Say goodbye to more moronic Adam Sandler movies in the cinemas. Sandler has wisely made a choice about his immediate future. He’s accepted a four picture deal with Netflix. This will take him out of movie theaters and into home theaters via TV and the internet.
Netflix, booming with “House of Cards” and “Orange is the New Black,” is smart. They probably see Sandler as a huge TV star who’s had steadily declining numbers at the movie box office. His last effort with Drew Barrymore, “Blended,” grossed $46 million with a $14 million opening. Not good. Two years ago, Sandler’s “That’s My Boy” did $37 million. In 2011, his just as awful “Jack and Jill” did a little better with $74 million.

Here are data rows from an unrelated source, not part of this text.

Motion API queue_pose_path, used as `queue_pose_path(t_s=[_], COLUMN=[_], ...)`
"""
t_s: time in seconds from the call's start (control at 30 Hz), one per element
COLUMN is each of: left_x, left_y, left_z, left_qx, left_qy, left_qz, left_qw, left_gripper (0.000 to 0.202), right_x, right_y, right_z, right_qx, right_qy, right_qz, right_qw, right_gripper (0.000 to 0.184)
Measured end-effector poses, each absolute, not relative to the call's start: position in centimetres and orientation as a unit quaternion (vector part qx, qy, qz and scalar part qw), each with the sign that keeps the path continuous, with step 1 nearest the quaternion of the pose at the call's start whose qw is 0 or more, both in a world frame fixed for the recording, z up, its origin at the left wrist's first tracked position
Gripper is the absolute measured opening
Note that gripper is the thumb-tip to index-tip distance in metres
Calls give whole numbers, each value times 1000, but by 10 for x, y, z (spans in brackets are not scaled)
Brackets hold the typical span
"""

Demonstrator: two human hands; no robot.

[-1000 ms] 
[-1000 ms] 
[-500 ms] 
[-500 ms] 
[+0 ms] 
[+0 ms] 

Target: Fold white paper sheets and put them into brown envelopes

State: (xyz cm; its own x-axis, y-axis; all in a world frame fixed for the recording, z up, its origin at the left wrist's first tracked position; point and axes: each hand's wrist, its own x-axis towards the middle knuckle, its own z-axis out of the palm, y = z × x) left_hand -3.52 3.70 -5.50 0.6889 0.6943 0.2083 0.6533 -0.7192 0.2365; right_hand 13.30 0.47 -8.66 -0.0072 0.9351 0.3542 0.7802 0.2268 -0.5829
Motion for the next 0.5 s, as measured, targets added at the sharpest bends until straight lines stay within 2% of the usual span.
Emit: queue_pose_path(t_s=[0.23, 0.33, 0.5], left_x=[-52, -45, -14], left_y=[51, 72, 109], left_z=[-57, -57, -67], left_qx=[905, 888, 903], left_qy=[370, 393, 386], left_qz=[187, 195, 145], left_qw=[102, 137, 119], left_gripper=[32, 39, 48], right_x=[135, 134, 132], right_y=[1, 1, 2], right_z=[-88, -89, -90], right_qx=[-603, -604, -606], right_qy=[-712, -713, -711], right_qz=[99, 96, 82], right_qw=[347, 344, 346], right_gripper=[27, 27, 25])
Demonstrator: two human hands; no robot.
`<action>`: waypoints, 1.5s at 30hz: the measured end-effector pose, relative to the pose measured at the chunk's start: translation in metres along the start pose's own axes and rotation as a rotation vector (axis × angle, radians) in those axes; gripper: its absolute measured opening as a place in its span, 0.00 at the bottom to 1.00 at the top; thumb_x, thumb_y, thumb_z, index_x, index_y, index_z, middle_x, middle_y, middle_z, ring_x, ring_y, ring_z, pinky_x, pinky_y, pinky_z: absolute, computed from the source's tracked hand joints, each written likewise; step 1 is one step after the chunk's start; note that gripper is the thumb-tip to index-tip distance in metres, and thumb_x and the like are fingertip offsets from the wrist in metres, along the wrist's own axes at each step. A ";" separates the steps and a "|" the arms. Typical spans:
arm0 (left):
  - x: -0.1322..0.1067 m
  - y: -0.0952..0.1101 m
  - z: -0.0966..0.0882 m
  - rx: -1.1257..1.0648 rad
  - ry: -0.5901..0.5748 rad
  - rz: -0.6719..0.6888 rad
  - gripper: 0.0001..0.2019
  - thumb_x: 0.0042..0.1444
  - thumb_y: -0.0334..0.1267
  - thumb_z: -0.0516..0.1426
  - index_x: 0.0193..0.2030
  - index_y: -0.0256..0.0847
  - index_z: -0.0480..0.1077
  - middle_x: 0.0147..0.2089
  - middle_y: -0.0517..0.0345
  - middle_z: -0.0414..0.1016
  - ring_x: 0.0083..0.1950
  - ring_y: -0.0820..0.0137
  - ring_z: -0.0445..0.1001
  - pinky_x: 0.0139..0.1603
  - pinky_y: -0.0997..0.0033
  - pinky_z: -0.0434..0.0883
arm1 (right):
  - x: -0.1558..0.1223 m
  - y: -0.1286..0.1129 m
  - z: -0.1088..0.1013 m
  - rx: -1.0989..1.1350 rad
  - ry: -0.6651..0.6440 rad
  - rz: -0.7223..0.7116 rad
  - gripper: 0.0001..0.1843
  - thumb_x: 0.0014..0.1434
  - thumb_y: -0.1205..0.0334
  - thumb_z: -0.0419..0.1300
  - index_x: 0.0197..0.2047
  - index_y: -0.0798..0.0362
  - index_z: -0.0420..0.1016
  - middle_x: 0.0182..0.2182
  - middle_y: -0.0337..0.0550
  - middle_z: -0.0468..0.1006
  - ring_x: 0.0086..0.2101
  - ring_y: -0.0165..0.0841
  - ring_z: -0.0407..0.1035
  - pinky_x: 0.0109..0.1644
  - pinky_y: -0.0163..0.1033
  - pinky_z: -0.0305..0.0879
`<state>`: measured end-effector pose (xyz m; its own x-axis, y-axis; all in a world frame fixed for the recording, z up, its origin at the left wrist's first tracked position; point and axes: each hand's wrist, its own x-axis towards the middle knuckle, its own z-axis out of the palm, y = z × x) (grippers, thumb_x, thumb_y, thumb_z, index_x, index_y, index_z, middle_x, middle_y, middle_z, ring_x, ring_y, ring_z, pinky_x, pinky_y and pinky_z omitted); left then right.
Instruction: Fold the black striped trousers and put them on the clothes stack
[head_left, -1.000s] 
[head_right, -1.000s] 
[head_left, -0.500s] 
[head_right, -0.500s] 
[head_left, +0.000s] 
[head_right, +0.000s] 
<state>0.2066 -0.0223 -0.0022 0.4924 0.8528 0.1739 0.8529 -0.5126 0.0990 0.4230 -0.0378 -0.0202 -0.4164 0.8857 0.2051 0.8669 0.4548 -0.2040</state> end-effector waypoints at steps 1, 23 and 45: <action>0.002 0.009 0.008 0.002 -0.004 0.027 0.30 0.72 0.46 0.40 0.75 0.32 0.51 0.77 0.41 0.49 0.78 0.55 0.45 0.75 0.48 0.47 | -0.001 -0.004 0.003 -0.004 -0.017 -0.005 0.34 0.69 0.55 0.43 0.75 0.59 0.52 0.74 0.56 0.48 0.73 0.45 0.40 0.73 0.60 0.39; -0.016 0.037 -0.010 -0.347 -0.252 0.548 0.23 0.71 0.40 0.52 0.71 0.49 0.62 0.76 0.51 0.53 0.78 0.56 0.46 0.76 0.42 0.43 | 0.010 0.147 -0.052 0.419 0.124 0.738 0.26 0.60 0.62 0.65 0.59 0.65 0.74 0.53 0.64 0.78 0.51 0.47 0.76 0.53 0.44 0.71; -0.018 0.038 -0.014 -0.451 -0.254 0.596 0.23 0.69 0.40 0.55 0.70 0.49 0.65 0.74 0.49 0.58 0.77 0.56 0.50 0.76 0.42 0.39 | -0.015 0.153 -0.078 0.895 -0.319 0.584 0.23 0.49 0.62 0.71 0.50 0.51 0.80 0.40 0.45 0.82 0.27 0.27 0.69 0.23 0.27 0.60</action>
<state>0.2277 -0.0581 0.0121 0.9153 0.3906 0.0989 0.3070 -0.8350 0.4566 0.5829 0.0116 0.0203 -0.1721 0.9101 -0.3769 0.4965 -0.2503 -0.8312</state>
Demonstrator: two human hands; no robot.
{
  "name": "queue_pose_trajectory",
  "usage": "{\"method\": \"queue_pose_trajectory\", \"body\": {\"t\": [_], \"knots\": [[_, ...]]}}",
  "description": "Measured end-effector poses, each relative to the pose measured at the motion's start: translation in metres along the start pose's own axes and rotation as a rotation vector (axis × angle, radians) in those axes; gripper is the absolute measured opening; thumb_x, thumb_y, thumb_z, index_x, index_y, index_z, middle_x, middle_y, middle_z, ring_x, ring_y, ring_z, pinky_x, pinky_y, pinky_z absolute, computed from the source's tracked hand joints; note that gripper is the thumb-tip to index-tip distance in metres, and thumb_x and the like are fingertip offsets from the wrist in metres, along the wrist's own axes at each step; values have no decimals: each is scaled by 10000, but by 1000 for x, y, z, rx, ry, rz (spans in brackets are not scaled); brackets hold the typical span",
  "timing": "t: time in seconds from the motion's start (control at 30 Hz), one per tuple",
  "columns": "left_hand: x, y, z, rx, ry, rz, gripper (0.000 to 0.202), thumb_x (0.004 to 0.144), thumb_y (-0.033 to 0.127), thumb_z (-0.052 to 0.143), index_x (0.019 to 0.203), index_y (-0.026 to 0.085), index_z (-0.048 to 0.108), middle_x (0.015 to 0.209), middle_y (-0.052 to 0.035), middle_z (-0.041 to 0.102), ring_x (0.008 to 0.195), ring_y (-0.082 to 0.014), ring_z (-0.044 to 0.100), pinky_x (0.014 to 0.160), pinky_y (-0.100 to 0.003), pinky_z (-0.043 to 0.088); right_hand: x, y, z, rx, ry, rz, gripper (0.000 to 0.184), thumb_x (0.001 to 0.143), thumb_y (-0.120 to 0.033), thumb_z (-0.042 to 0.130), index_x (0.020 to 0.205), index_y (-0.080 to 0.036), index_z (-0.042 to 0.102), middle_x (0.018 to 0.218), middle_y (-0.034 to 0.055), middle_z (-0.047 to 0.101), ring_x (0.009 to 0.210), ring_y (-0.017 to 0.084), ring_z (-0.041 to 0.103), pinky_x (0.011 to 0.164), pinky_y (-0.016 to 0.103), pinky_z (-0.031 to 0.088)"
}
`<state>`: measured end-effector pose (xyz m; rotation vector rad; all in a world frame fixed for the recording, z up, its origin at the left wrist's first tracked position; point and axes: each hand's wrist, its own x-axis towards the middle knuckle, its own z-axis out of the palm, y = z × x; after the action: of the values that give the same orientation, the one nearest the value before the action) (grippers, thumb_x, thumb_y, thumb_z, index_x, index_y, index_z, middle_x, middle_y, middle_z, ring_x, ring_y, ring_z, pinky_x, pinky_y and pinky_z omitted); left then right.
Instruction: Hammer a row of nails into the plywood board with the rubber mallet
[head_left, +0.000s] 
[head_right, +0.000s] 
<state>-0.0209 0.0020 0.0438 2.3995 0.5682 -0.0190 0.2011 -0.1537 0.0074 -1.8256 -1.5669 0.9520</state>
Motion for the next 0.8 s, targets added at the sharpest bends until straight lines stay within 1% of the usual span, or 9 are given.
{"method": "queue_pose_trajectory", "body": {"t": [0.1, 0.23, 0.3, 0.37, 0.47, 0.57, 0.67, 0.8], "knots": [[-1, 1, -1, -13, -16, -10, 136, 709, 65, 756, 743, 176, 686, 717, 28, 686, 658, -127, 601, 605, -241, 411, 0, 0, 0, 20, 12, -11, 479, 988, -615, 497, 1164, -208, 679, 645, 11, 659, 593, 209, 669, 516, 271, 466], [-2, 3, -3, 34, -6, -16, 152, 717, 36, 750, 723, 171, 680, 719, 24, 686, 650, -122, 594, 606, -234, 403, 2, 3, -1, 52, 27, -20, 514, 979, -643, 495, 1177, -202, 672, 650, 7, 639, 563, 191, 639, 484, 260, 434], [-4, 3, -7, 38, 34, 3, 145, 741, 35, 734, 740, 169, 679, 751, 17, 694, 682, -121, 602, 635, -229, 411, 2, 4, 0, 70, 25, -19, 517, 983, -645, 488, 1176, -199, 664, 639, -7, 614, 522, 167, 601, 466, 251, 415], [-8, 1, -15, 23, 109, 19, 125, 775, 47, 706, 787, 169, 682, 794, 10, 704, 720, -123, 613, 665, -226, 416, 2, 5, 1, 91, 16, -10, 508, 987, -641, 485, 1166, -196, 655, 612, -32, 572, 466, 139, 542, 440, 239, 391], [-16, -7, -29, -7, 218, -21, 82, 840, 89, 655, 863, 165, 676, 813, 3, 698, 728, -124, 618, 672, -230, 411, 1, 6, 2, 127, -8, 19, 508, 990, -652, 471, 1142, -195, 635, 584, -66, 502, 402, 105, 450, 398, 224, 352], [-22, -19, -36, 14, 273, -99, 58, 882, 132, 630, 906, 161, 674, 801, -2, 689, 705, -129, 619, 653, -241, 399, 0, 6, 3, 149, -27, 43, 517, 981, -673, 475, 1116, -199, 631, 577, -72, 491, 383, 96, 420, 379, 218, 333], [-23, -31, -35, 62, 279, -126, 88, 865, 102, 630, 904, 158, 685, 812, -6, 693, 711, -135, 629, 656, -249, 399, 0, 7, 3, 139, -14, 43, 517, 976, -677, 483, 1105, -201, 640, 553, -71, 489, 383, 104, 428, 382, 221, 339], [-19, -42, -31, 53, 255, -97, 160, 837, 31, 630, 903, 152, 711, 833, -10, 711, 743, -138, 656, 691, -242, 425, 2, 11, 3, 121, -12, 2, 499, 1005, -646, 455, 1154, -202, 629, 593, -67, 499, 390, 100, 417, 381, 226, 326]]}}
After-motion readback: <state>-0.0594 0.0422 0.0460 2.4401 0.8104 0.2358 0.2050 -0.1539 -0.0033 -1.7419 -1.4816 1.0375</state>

Sandler offers a strange dichotomy to movie audiences. He occasionally tries to be in serious movies, like the upcoming “Men, Women and Children,” or James L. Brooks’s “Spanglish.” But his meat and potatoes is a kind of junk in which he plays a man child who has long outgrown his cuteness. Some things still work– like “Grown Ups”– at the box office if not with critics. None of his movies are in any danger of being in Oscar campaigns. They are solely about making money at the low end of filmmaking.
With Netflix, he’ll make that money and not have to deal with critics or filling seats in theaters. If Netflix moves beyond its model and takes up a position on cable boxes, so much better for Sandler. His core fans will probably be just as happy not to have to spend money on gas, tickets, and candy and popcorn.
Netflix only earlier this week took the sequel to “Crouching Tiger, Hidden Dragon” a premiere event. The movie will bypass theaters. For certain kinds of films– genre films, indies, movie stars who’ve lost some luster–Netflix is going to be a big deal. HBO and Showtime, among others, are on notice.